Your task: Would you transcribe the whole listing exactly and drop its images?

Collected data:
^^^^^^^^^^^^^^^^

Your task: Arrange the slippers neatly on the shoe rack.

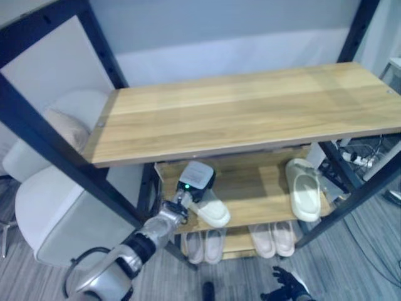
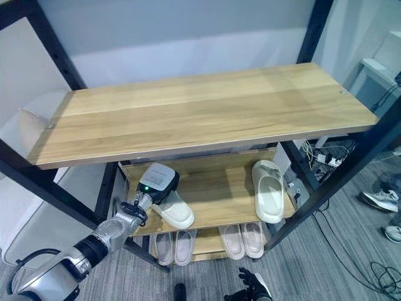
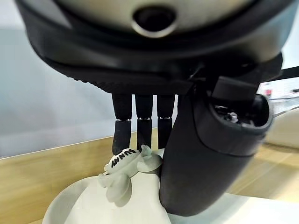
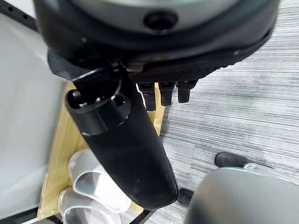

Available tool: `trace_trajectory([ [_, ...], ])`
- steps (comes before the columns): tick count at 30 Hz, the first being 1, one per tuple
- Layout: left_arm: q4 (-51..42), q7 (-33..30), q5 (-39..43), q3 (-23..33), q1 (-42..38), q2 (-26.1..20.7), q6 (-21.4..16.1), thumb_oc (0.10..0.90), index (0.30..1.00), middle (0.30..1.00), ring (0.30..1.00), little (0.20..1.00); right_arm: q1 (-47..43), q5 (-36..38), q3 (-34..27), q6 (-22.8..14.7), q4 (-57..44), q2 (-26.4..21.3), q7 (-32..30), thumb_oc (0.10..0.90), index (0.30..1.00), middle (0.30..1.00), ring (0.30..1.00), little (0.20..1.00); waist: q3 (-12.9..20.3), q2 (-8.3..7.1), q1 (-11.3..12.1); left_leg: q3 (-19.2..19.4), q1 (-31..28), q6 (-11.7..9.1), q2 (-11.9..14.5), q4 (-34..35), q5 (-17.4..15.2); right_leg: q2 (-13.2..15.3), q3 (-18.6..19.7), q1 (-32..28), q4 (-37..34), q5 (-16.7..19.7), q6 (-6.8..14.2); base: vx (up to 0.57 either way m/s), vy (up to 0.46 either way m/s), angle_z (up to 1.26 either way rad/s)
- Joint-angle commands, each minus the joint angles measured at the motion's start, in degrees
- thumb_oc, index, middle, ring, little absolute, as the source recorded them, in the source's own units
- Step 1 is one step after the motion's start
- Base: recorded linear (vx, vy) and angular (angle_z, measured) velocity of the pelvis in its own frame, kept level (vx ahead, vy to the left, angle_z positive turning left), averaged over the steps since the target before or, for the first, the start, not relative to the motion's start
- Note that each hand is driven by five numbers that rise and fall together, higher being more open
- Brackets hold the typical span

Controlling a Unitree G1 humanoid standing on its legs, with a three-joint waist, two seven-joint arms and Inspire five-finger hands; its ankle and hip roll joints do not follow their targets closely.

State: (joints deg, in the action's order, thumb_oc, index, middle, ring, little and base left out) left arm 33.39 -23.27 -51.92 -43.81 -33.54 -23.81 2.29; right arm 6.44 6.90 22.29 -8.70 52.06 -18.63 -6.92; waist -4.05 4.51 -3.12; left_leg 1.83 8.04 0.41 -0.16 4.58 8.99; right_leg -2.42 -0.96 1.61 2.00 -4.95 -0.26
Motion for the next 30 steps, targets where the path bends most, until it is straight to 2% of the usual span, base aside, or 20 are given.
trace_trajectory([
  [1, -0.7, -5.7, 2.9, 1.5, -14.3, 3.7, -2.0, 0.4, 0.3, 0.3, 0.3, 0.3, -1.5, -0.5, 1.1, -3.9, -5.3, -0.9, -1.5, 0.8, 0.9, 0.9, 0.9, 0.9, -4.8, -1.04, -2.2, -1.3, -5.4, -2.5, 0.6, 0.4, -8.6, 3.2, 0.9, -0.4, -6.2, 1.5, 5.8, -0.03, 0.0, -0.24],
  [7, -5.5, -5.2, 5.2, 1.8, -12.8, 6.2, -3.8, 0.4, 0.3, 0.3, 0.3, 0.3, -2.5, -0.1, 1.0, -3.9, -4.8, -0.2, -2.5, 0.8, 0.9, 0.9, 0.9, 0.9, -5.9, -0.46, -2.1, -1.1, -5.0, -2.4, 0.5, 0.4, -8.2, 3.3, 1.0, 0.2, -5.9, 1.5, 5.6, -0.01, -0.003, -0.04],
  [12, -4.6, -4.7, 5.2, 0.8, -11.6, 8.0, -4.4, 0.4, 0.3, 0.3, 0.3, 0.3, -3.2, 0.1, 1.3, -4.1, -5.4, -0.3, -2.8, 0.8, 0.9, 0.9, 0.9, 0.9, -6.5, -0.19, -2.1, -1.1, -5.4, -2.4, 0.6, 0.4, -8.1, 3.2, 1.1, 0.1, -5.7, 1.3, 5.3, 0.0, -0.009, 0.02],
  [23, -1.0, -6.4, 5.9, -1.0, -17.8, 10.1, -4.1, 0.4, 0.3, 0.3, 0.3, 0.3, -4.6, 1.2, 2.1, -4.6, -5.0, -2.1, -3.0, 0.8, 0.9, 0.9, 0.9, 0.9, -8.0, 0.01, -3.3, -0.5, -4.2, -2.5, 0.7, 0.4, -7.7, 3.0, 1.6, 1.8, -5.3, 1.7, 5.5, -0.01, -0.003, -0.01],
  [30, -2.2, -5.7, 7.3, -1.9, -18.0, 12.7, -5.5, 0.4, 0.3, 0.3, 0.3, 0.3, -5.1, 1.9, 1.8, -4.8, -4.4, -2.0, -3.3, 0.8, 0.9, 0.9, 0.9, 0.9, -9.0, 0.67, -3.6, 0.0, -3.7, -2.4, 0.6, 0.4, -7.5, 3.1, 2.0, 2.7, -4.7, 1.8, 5.5, -0.02, -0.001, -0.04],
])
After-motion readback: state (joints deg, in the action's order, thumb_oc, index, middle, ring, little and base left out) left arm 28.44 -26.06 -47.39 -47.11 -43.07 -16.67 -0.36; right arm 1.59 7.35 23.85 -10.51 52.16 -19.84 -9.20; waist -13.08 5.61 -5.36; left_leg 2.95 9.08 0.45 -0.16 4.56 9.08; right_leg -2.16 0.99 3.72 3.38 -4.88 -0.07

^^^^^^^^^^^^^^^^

Answer space:
Your task: Arrange the slippers neatly on the shoe rack.


Available tool: `trace_trajectory([ [_, ...], ])`
- steps (comes before the columns): tick count at 30 Hz, the first being 1, one per tuple
- Layout: left_arm: q4 (-51..42), q7 (-33..30), q5 (-39..43), q3 (-23..33), q1 (-42..38), q2 (-26.1..20.7), q6 (-21.4..16.1), thumb_oc (0.10..0.90), index (0.30..1.00), middle (0.30..1.00), ring (0.30..1.00), little (0.20..1.00); right_arm: q1 (-47..43), q5 (-36..38), q3 (-34..27), q6 (-22.8..14.7), q4 (-57..44), q2 (-26.4..21.3), q7 (-32..30), thumb_oc (0.10..0.90), index (0.30..1.00), middle (0.30..1.00), ring (0.30..1.00), little (0.20..1.00); waist: q3 (-12.9..20.3), q2 (-8.3..7.1), q1 (-11.3..12.1); left_leg: q3 (-19.2..19.4), q1 (-31..28), q6 (-11.7..9.1), q2 (-11.9..14.5), q4 (-34..35), q5 (-17.4..15.2); right_leg: q2 (-13.2..15.3), q3 (-18.6..19.7), q1 (-32..28), q4 (-37..34), q5 (-16.7..19.7), q6 (-6.8..14.2); base: vx (up to 0.57 either way m/s), vy (up to 0.46 either way m/s), angle_z (up to 1.26 either way rad/s)
- Joint-angle commands, each minus the joint angles measured at the motion's start, in degrees
- thumb_oc, index, middle, ring, little absolute, as the source recorded them, in the source's own units
- Step 1 is one step after the motion's start
- Base: recorded linear (vx, vy) and angular (angle_z, measured) velocity of the pelvis in its own frame, kept level (vx ahead, vy to the left, angle_z positive turning left), averaged over the steps since the target before or, for the first, the start, not relative to the motion's start
- Note that each hand is driven by five numbers that rise and fall together, higher being more open
- Brackets hold the typical span

Controlling a Unitree G1 humanoid standing on its legs, with a three-joint waist, two seven-joint arms and Inspire five-finger hands; its ankle and hip roll joints do not follow their targets closely.

State: (joints deg, in the action's order, thumb_oc, index, middle, ring, little and base left out) left arm 33.39 -23.27 -51.92 -43.81 -33.54 -23.81 2.29; right arm 6.44 6.90 22.29 -8.70 52.06 -18.63 -6.92; waist -4.05 4.51 -3.12; left_leg 1.83 8.04 0.41 -0.16 4.58 8.99; right_leg -2.42 -0.96 1.61 2.00 -4.95 -0.26
Motion for the next 30 steps, targets where the path bends most, until it is straight to 2% of the usual span, base aside, or 20 are given.
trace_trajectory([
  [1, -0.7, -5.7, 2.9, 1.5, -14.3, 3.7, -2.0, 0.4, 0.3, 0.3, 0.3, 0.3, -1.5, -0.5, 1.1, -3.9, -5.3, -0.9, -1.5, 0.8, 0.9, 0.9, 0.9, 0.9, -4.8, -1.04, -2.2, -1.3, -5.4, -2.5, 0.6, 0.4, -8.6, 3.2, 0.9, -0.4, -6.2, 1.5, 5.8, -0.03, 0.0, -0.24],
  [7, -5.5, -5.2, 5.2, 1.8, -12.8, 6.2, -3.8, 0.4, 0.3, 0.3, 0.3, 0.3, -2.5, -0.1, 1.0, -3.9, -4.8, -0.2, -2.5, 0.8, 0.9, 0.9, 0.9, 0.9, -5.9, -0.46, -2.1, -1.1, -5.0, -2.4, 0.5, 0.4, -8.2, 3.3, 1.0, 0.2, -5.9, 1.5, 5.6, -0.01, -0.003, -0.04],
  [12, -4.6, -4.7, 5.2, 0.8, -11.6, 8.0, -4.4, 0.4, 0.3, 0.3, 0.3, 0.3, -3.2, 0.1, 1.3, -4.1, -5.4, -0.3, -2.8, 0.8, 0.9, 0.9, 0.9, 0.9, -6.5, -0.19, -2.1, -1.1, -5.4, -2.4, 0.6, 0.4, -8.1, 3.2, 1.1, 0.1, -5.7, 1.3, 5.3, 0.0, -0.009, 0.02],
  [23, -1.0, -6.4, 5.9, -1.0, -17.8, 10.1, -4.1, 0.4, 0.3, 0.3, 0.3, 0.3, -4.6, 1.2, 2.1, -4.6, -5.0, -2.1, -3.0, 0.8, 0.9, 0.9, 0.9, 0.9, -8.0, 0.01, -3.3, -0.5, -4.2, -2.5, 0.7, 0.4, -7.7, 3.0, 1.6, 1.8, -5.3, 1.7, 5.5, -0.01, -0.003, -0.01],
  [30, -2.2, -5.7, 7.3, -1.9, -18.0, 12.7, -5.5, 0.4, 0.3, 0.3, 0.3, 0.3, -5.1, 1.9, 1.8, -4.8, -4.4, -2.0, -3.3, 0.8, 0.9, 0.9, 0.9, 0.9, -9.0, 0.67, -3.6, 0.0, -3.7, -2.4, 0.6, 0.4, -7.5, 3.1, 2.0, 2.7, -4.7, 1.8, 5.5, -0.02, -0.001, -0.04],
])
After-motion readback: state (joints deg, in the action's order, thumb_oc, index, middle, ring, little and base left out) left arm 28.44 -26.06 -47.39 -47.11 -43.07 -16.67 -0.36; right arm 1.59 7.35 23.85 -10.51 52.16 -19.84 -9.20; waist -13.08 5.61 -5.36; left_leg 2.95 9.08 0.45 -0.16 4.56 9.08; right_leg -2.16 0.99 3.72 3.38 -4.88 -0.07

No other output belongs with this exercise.